_Directions for this task:_
Lines that include the word "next" should be copied from the listing that follows.

_Supplied information:_
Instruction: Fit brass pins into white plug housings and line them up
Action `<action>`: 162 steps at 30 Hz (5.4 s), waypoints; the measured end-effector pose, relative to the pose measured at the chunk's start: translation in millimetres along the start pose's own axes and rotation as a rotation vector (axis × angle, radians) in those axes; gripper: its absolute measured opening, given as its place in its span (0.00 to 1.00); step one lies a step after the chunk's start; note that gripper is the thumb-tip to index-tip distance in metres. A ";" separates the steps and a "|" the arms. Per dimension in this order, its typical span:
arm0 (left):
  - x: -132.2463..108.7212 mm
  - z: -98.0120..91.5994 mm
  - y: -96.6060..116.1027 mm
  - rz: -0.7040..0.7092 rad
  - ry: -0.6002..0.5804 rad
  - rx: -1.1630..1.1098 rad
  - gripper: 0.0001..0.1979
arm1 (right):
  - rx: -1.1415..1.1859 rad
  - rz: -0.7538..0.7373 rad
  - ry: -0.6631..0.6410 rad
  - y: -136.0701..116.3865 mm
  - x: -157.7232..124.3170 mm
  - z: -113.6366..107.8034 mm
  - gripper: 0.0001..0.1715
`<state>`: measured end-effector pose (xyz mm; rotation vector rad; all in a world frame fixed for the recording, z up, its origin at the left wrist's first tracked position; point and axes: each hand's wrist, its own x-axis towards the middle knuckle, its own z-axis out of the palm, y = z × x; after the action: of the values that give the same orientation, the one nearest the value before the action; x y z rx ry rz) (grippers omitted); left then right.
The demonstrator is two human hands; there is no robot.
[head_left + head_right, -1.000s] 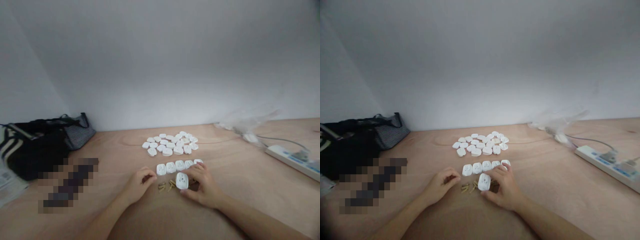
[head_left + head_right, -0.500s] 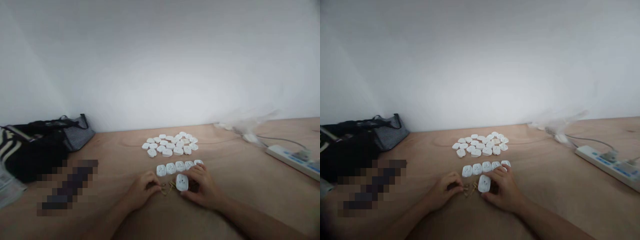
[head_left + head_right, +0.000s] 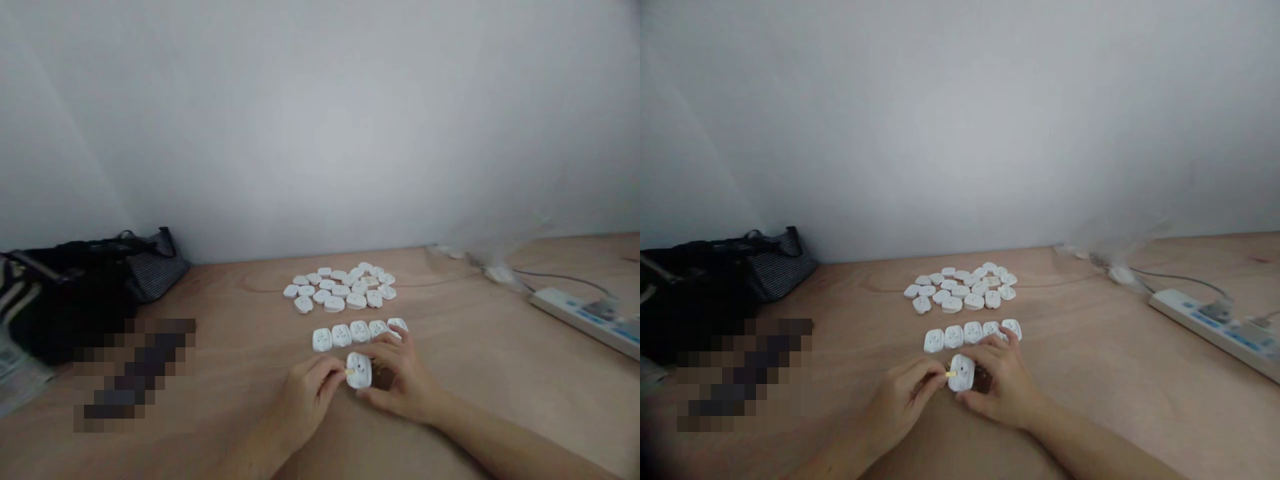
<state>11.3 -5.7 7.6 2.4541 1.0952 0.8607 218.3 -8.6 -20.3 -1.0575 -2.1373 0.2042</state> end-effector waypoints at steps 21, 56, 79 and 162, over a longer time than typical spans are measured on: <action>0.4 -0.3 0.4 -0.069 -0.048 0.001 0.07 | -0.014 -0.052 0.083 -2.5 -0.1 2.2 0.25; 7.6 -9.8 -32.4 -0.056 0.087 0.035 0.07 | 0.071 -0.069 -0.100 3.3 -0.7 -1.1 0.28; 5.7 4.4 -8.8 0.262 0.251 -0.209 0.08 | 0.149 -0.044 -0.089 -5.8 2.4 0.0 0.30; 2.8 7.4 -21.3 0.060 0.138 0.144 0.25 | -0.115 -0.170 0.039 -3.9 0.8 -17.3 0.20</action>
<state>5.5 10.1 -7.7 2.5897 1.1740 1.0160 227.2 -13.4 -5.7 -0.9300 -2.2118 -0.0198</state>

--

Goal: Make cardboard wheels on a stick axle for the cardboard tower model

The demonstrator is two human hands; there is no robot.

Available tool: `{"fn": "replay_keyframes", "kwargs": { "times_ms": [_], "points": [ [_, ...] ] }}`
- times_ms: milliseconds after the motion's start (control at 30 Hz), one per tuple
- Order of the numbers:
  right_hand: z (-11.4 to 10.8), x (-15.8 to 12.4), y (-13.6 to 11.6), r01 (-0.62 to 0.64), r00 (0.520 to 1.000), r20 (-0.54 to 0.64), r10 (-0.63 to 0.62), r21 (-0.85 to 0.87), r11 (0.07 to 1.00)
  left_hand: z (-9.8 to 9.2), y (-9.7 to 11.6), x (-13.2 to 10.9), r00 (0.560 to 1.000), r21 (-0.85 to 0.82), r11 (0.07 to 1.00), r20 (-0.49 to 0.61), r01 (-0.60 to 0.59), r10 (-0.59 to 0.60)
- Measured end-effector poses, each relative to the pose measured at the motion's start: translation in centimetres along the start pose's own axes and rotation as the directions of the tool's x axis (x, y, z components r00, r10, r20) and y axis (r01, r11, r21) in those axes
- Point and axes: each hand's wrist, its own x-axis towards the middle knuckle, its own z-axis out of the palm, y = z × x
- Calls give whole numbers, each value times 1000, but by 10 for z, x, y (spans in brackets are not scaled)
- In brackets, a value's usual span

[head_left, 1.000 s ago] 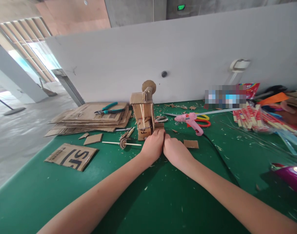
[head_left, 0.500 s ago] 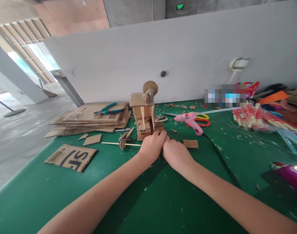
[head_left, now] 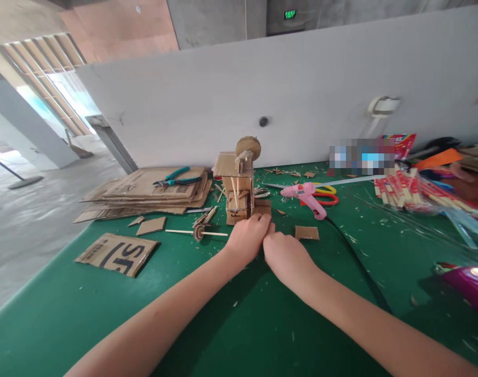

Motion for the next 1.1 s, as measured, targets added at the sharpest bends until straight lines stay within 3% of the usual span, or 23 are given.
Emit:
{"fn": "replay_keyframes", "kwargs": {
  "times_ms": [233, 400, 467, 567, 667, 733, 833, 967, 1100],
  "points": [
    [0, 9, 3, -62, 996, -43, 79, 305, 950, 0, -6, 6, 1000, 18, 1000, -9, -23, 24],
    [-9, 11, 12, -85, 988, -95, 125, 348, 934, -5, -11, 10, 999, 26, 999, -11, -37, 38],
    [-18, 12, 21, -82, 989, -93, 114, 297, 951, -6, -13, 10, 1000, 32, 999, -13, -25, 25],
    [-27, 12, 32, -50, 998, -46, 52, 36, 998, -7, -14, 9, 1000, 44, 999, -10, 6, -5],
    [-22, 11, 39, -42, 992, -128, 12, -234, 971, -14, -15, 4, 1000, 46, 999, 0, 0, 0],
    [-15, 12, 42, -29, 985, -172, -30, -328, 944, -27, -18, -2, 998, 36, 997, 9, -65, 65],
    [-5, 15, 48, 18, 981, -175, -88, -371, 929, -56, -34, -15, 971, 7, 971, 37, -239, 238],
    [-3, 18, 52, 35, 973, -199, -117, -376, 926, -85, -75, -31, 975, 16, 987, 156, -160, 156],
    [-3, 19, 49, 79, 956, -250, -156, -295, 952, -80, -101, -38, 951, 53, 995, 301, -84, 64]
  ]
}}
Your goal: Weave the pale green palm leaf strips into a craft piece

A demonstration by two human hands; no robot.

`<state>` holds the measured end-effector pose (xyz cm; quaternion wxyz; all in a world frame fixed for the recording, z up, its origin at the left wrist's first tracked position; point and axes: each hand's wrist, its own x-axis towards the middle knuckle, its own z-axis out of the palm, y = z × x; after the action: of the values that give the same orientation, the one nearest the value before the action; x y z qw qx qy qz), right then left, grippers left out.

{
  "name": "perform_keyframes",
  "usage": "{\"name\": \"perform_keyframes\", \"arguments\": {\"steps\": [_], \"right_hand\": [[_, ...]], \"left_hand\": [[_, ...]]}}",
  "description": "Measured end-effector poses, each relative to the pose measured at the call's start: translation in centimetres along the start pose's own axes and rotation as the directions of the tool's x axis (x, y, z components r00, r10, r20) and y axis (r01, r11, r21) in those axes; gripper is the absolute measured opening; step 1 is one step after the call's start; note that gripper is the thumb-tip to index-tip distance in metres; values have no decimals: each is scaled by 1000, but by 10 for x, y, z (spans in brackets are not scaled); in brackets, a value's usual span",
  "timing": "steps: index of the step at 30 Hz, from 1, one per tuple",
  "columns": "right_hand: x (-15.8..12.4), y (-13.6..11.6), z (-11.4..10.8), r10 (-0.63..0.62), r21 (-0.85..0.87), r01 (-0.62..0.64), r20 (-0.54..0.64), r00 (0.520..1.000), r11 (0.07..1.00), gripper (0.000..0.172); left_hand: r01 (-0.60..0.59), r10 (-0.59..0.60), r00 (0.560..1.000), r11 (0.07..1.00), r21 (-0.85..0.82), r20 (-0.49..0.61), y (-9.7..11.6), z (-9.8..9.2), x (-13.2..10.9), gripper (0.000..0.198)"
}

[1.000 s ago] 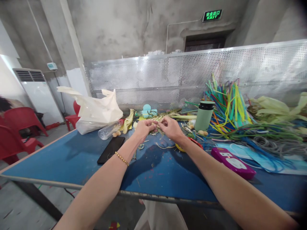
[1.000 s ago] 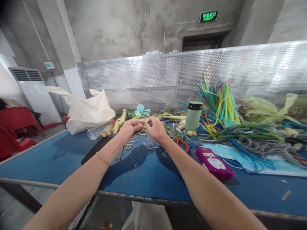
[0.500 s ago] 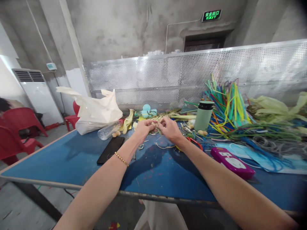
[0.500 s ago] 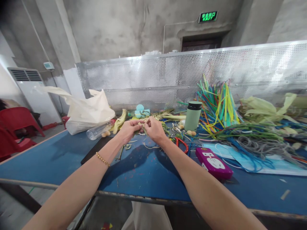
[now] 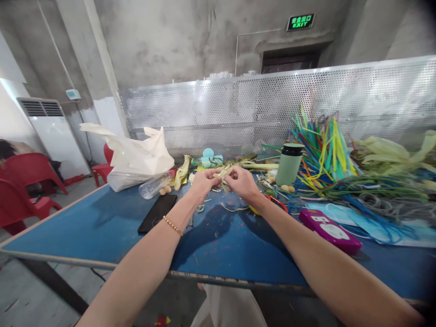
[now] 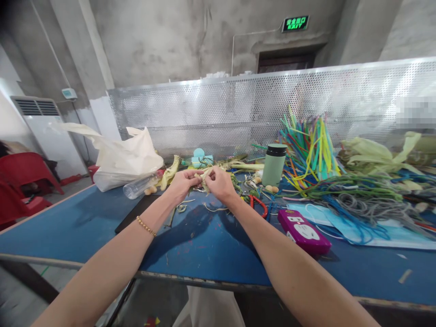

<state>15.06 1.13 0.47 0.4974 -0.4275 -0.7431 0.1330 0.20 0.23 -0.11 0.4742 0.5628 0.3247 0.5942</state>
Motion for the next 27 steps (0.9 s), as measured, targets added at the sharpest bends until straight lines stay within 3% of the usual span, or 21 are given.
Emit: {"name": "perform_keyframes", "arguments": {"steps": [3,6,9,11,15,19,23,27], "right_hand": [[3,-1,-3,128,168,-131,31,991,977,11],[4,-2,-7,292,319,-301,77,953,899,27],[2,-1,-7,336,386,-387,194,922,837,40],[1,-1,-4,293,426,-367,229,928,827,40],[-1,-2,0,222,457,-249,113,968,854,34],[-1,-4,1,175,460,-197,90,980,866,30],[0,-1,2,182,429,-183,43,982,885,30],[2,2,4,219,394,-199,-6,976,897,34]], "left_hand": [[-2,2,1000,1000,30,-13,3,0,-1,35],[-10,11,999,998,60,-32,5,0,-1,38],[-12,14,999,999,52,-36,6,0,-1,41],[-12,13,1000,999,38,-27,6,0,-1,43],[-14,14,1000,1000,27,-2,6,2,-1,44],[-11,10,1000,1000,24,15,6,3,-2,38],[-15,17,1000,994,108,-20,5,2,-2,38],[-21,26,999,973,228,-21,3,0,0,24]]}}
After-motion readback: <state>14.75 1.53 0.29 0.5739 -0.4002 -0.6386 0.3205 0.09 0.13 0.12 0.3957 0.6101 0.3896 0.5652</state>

_Solution:_
Motion for the next 1.1 s, as measured, targets added at the sharpest bends until straight lines stay within 3% of the usual span, or 23 are given.
Motion for the next 27 steps (0.9 s), as measured, targets added at the sharpest bends until straight lines stay within 3% of the usual span, or 21 are given.

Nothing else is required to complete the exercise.